### AIM OF THE EXERCISE
Extract from the entries below, exactly as given, only the lines from the line containing "- x: -0.2645..0.2001 m" to the line containing "The requests below", both lines included.
+++ SUPPLIED MATERIAL
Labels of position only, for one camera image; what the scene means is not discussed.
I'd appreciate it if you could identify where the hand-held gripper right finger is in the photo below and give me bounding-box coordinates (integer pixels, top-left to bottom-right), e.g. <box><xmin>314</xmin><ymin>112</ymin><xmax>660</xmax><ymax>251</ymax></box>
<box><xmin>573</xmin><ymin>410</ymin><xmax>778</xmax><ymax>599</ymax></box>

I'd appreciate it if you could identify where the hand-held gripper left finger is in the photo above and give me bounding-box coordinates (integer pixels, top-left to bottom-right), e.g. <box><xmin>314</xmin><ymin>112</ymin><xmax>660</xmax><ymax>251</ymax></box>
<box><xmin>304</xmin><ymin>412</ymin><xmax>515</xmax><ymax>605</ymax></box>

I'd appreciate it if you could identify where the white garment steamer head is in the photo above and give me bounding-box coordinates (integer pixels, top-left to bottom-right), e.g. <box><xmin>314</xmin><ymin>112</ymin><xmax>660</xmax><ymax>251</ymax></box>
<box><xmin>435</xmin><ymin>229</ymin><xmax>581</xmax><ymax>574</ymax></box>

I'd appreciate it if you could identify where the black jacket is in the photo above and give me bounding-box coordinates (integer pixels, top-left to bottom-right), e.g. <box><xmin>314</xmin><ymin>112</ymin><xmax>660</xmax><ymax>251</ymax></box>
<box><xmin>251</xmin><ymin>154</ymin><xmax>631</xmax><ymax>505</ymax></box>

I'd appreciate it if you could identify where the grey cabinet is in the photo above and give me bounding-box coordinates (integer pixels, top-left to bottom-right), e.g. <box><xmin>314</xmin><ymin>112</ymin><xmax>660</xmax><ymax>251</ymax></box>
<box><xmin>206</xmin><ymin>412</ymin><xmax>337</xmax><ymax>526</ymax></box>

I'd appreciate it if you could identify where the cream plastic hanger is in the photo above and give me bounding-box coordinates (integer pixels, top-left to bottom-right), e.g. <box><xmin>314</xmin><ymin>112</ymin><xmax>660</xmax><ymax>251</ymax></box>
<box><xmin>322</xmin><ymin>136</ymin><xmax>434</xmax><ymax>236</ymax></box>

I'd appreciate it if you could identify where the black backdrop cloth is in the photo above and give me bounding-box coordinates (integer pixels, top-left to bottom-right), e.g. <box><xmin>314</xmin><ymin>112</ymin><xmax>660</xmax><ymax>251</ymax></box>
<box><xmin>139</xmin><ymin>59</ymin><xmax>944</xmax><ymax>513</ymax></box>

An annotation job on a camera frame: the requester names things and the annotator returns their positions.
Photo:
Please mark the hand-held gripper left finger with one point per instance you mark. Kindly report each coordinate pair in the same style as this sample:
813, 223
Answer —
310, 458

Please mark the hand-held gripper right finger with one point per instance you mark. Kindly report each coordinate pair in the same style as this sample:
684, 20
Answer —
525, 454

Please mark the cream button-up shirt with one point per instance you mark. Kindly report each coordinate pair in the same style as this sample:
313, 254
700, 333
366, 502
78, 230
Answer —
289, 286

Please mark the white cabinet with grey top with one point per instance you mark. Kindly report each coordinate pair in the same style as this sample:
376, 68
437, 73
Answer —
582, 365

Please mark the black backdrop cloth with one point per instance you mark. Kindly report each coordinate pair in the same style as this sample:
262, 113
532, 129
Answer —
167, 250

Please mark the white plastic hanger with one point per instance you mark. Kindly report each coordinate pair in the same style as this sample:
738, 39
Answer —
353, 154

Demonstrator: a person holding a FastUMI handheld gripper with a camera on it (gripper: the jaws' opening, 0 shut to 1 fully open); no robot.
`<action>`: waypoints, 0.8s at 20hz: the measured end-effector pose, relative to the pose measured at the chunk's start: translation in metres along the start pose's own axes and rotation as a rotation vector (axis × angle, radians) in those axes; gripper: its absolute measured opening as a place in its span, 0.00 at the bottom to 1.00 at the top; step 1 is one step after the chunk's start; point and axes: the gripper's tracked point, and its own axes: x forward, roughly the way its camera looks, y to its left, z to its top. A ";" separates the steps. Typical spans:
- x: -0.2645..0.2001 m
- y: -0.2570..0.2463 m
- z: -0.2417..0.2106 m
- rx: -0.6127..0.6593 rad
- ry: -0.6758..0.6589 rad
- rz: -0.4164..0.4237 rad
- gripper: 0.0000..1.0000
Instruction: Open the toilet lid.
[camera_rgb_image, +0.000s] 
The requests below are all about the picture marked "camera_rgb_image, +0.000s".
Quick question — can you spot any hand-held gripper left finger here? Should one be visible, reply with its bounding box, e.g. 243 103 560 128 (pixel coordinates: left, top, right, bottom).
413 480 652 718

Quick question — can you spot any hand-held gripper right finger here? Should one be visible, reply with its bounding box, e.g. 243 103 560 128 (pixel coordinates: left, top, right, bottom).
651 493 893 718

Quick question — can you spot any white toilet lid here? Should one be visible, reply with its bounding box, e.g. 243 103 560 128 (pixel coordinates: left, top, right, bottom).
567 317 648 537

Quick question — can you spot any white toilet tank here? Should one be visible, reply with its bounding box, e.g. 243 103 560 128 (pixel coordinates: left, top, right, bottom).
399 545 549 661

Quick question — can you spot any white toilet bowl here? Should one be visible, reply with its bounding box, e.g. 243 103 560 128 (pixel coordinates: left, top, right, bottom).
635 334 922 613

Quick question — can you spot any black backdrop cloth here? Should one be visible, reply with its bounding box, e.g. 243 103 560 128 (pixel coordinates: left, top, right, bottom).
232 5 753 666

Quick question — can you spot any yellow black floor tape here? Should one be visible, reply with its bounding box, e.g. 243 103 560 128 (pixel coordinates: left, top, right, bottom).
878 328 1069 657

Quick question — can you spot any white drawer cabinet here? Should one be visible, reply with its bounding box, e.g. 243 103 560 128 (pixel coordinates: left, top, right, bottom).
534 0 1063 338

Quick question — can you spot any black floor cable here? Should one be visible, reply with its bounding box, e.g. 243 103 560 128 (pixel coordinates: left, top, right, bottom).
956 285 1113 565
++++++
### SOLUTION TO THIS TASK
- x: -0.2645..0.2001 m
- y: -0.2570..0.2463 m
- z: -0.2417..0.2106 m
- rx: -0.6127..0.6593 rad
- ry: -0.6758..0.6589 rad
- rz: -0.4164..0.4237 rad
- gripper: 0.0000..1.0000
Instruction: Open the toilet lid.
[camera_rgb_image, +0.000s] 
The requests below are all about the picture marked "camera_rgb_image, +0.000s".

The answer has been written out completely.